* What to work on:
Using the material below, return exactly the lines between the one holding "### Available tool" and the one holding "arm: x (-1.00", inclusive, and no others.
--- START ---
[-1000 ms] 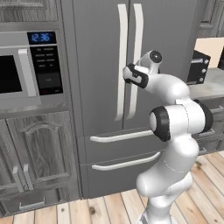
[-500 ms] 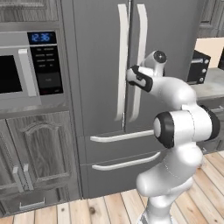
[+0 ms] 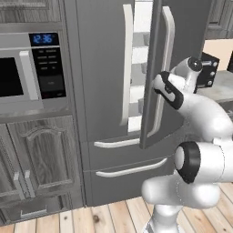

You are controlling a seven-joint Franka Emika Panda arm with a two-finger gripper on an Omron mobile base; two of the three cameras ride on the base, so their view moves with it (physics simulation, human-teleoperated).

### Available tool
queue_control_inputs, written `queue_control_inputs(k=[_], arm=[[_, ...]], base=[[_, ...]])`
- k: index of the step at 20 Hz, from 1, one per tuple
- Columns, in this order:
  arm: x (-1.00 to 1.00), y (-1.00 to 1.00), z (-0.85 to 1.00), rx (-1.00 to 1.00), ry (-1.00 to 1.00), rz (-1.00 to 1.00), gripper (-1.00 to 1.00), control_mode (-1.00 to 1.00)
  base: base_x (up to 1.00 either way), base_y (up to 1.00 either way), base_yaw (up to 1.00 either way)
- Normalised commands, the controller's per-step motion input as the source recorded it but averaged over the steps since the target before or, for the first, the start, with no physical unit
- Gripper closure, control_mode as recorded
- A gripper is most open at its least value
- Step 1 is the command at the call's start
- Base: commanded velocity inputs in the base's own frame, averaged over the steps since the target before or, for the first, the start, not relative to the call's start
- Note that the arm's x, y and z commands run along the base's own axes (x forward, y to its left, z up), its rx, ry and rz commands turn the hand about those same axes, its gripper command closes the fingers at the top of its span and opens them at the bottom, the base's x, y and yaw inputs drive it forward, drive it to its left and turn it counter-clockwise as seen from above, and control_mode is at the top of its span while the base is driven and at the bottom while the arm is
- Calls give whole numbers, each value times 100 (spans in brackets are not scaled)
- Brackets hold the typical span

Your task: Retrieve the butter from the fridge and place it on a plate on the dining table. Then retrieve the butter knife by the fridge and place it near the plate.

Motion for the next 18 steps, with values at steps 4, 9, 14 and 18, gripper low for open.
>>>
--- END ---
* Written solution:
### Available tool
queue_control_inputs, written `queue_control_inputs(k=[_], arm=[[_, ...]], base=[[_, ...]])`
- k: index of the step at 20 Hz, from 1, one per tuple
- Columns, in this order:
  arm: x (-1.00 to 1.00), y (-1.00 to 1.00), z (-0.85 to 1.00), rx (-1.00 to 1.00), ry (-1.00 to 1.00), rz (-1.00 to 1.00), gripper (-1.00 to 1.00), control_mode (-1.00 to 1.00)

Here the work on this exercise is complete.